- What to work on: Please give nothing except the number of lines in the records below that include the word "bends".

- Stored dataset items:
╭──
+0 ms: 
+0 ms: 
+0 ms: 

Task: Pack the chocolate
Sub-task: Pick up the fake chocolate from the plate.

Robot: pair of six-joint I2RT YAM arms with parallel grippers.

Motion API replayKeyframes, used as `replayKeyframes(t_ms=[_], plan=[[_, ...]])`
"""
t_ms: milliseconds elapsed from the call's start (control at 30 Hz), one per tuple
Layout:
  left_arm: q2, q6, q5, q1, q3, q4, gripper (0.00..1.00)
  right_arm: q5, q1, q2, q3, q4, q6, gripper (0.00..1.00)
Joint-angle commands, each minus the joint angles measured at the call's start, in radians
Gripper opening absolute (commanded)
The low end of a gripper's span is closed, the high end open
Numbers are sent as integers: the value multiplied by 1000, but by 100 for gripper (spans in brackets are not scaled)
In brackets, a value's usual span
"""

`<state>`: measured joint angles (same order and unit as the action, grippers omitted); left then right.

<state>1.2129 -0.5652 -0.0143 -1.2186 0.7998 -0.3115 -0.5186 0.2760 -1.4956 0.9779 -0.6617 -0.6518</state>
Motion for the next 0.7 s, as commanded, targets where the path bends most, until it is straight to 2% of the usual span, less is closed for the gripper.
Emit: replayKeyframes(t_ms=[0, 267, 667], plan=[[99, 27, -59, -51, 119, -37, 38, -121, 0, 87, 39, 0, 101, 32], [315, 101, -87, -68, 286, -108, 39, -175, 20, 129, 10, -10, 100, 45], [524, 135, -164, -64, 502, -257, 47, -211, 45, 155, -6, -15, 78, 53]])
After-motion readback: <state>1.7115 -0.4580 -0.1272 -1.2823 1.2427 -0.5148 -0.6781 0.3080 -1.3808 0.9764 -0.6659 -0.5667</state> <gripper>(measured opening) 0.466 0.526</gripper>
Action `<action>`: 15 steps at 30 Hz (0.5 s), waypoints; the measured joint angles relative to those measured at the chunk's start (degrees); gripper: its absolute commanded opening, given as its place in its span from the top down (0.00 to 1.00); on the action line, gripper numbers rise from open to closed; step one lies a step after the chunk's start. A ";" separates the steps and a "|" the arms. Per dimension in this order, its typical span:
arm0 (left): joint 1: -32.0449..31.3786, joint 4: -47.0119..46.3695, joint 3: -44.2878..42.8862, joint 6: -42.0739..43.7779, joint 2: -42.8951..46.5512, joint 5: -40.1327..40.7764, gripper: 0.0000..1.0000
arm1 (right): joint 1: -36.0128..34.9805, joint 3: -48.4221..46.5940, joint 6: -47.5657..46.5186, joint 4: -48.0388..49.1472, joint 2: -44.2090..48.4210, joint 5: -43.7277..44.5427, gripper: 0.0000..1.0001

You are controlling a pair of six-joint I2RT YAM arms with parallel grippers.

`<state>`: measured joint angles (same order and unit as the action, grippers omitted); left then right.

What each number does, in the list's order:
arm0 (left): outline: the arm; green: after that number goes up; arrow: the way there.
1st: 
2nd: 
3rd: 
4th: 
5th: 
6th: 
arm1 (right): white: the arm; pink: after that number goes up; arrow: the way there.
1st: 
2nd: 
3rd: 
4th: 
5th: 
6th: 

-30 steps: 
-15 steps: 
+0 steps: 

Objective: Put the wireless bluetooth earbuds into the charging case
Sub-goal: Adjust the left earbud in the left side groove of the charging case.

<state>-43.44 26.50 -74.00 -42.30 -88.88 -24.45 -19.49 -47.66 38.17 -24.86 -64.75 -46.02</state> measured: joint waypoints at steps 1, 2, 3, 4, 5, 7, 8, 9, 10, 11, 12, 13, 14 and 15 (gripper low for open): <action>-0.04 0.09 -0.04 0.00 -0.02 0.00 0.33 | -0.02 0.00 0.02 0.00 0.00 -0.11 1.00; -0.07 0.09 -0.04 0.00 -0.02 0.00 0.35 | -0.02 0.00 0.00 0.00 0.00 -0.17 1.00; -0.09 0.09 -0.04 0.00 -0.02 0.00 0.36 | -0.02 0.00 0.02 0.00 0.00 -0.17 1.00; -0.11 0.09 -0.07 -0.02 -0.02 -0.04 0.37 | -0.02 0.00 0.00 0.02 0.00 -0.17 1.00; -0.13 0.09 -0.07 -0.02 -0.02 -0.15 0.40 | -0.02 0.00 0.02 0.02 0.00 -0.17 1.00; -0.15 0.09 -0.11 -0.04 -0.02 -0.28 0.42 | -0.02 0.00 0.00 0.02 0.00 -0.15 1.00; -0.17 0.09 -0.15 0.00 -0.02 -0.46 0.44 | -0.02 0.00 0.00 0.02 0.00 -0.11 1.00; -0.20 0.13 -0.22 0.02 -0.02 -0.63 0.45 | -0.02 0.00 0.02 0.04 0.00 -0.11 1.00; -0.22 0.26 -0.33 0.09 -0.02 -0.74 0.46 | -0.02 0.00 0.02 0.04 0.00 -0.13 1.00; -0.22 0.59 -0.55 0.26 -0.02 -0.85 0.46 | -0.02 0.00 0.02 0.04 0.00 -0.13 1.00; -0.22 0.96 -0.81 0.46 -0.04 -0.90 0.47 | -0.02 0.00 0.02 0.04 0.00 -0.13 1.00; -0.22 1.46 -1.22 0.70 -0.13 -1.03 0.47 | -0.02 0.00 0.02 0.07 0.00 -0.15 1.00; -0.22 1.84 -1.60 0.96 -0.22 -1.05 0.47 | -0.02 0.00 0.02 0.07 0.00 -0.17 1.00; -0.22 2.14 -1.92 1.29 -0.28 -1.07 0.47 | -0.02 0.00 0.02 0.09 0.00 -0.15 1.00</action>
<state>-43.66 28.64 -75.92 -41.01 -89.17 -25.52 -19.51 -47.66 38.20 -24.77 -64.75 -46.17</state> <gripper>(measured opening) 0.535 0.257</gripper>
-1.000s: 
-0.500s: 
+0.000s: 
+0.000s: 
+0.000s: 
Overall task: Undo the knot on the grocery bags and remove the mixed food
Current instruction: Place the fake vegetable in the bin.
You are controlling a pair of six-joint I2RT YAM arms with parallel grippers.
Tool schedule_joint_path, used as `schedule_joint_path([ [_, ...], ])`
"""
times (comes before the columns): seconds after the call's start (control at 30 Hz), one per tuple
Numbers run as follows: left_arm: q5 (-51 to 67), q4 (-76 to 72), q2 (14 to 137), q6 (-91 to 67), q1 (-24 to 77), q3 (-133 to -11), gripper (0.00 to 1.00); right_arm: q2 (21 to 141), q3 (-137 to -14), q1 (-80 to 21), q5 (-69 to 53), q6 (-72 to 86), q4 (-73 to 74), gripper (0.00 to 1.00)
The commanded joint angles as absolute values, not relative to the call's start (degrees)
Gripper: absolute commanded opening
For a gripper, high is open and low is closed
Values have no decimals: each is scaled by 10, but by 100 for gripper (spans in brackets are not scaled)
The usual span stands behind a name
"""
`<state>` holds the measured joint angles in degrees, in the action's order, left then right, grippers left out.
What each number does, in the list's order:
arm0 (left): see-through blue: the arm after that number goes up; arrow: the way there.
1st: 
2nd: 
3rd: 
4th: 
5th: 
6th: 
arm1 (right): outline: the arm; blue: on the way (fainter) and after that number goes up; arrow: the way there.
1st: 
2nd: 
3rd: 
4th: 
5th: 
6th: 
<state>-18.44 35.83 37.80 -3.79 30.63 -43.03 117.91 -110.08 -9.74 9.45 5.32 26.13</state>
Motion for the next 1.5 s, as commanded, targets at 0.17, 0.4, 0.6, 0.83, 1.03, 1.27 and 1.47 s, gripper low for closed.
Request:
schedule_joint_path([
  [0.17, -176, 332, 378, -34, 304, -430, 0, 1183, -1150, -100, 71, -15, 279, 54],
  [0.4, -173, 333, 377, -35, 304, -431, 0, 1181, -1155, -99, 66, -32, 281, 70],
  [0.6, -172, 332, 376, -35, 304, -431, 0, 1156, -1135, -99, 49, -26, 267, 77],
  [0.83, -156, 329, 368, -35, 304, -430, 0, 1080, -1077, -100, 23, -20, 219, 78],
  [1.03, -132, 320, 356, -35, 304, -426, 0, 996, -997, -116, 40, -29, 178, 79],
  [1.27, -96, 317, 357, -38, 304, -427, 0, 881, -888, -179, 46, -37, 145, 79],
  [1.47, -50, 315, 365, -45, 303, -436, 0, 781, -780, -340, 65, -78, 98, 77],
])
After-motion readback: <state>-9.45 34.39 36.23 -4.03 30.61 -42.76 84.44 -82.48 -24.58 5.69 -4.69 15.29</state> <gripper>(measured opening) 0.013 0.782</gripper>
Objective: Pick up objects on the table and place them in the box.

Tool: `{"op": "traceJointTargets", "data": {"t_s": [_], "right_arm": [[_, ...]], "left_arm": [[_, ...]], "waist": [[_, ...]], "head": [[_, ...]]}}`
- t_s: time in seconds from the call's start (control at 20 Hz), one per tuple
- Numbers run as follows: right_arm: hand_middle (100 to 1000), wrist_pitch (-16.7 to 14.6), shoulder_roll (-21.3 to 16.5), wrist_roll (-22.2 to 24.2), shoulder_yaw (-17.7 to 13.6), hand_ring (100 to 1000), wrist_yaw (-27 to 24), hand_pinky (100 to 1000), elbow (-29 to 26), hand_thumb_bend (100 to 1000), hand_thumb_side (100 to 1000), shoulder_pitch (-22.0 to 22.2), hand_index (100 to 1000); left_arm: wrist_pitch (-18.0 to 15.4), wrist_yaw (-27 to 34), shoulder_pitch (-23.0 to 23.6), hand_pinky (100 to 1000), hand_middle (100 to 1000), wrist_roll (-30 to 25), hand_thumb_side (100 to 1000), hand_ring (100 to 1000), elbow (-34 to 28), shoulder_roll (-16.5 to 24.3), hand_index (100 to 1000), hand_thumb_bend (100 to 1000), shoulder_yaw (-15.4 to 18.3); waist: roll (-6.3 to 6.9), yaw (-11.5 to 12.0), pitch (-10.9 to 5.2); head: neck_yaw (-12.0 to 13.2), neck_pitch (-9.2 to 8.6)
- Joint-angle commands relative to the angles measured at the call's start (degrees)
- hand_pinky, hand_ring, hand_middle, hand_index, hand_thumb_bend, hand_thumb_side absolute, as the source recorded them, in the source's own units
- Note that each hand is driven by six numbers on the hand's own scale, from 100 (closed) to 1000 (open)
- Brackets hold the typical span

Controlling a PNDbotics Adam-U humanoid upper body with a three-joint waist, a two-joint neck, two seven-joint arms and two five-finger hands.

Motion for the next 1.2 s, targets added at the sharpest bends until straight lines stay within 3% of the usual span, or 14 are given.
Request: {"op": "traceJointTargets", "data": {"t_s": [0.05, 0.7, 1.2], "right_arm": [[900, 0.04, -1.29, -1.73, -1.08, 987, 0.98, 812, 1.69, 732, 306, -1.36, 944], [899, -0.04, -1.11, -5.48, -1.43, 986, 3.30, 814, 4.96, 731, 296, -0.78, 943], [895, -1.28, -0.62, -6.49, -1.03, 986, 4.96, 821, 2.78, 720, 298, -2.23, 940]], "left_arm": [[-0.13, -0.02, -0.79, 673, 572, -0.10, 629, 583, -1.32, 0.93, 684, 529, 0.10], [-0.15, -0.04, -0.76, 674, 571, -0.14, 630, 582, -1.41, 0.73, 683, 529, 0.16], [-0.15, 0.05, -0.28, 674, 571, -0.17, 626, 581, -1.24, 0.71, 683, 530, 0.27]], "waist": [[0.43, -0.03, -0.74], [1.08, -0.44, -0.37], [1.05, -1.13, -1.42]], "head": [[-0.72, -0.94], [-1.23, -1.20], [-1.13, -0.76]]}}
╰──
- Expected answer: 2